What's bringing you to London? Drop me an e-mail if you happen to have social time in the schedule that isn't fully booked, do.
Great post Jeffrey.
One of several peculiarities of Siena is that its sites of dominance, yes, are in the town center (compare Ferrara, for example, whose duomo and fortress occupy the center of this flat, flat town), but that they are not situated atop a hill. On the contrary: though the campo is nowhere near as low as Siena's botanical garden, it is also nowhere near its highest point (an honor that might belong to its Duomo or to San Domenico ).
If the campo's the living room of Siena (aptly put), it's also a drainage site, the point into which all of Siena flows (rather than the point up to which all of Siena looks). Again: compare Siena to Portovenere, whose fortress and key churches (photo shows one of them) are far above the town's key sites of habitation; likewise, Gubbio, whose Ducal Palace and Duomo require no small amount of climbing to visit; for a more famous example, Rome's Palatine Hill, or, for an example Jeffrey knows very well, the castle of Norwich, East Anglia.
Some of these differences between Siena and the other towns/cities no doubt have to do when and why the towns assumed the shape they did. But I can't help but think the 'inverted' character of Sienese civic architecture and space helps account for the accommodating, relaxed, almost republican (in the old sense) character of the campo and the city.
My Tuscan food of choice this time around? Ribollita.
I *love* your description of the geography of Siena, Jeffrey. I found it so utterly confusing at first, and I'm generally a very good navigator/map reader. It didn't help that the map that the hotel gave me was oriented to the *East* -- just like a medieval map! It took me some time to realize that and to coordinate its view with the Google Maps view of my iPhone.

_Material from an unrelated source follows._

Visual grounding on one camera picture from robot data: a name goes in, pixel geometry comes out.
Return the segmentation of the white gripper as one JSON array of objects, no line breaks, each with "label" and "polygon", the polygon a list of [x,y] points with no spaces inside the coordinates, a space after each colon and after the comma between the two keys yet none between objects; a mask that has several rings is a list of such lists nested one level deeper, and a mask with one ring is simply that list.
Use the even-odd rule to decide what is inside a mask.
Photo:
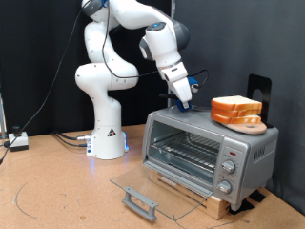
[{"label": "white gripper", "polygon": [[159,69],[161,78],[165,80],[171,91],[183,105],[192,105],[192,92],[187,78],[188,72],[182,62]]}]

As for Karl's description of the Campo as the drainage site, I think that's what had me a little freaked out about it, and about navigating my way out of it that first night after the sweltering civic reception. (Not to mention that its oval shape makes it hard to know which side of it you're on if you're unfamiliar with it.) And because of that, I always felt more relaxed *out* of the Campo, and especially when I was on the edges of the city and could see the countryside.
As some of you might recall from that first night, I thought I'd lost my UK phone and was worried about someone using it and topping it up, and so I was a little additionally anxious to get out of there on top of the heat and the claustrophobia induced by the feeling of being penned in the courtyard of the Palazzo. (I didn't used to be claustrophobic -- is this an age thing?) And so, when I blew that party and tried to navigate my way back all by myself to my hotel in the NW, the Campo and the city felt like they were closing in on me, too. It was a bit like a forest -- you thought you were going one way, but you ended up back where you started! I very nearly panicked, which is not something I'm prone to do when navigating. (It didn't help that that was the first time I'd been in the city center.) But ultimately I zig-zagged my way out and found the Porto Camollia and the way home.
PS -- It turned out my phone was in my bag the whole time. If I'd discovered that while still at the reception, I might have joined you all for those pro seccos into the wee hours and not felt like the city was an urban version of the forest in the Blair Witch Project! I did ultimately get over that feeling, but the bowl-like shaped of the Campo still continued to freak me out a little.
It's reassuring that I'm not the only one who was disoriented by Siena's spaces!
Jonathan, am only in London for a night: our family vacation this year is a boat ride from Dover to Barcelona by way of France, Spain, Portugal, Gibraltar ... end point = Barcelona for a few days.
So it's Oregon, University of, for the next NCS?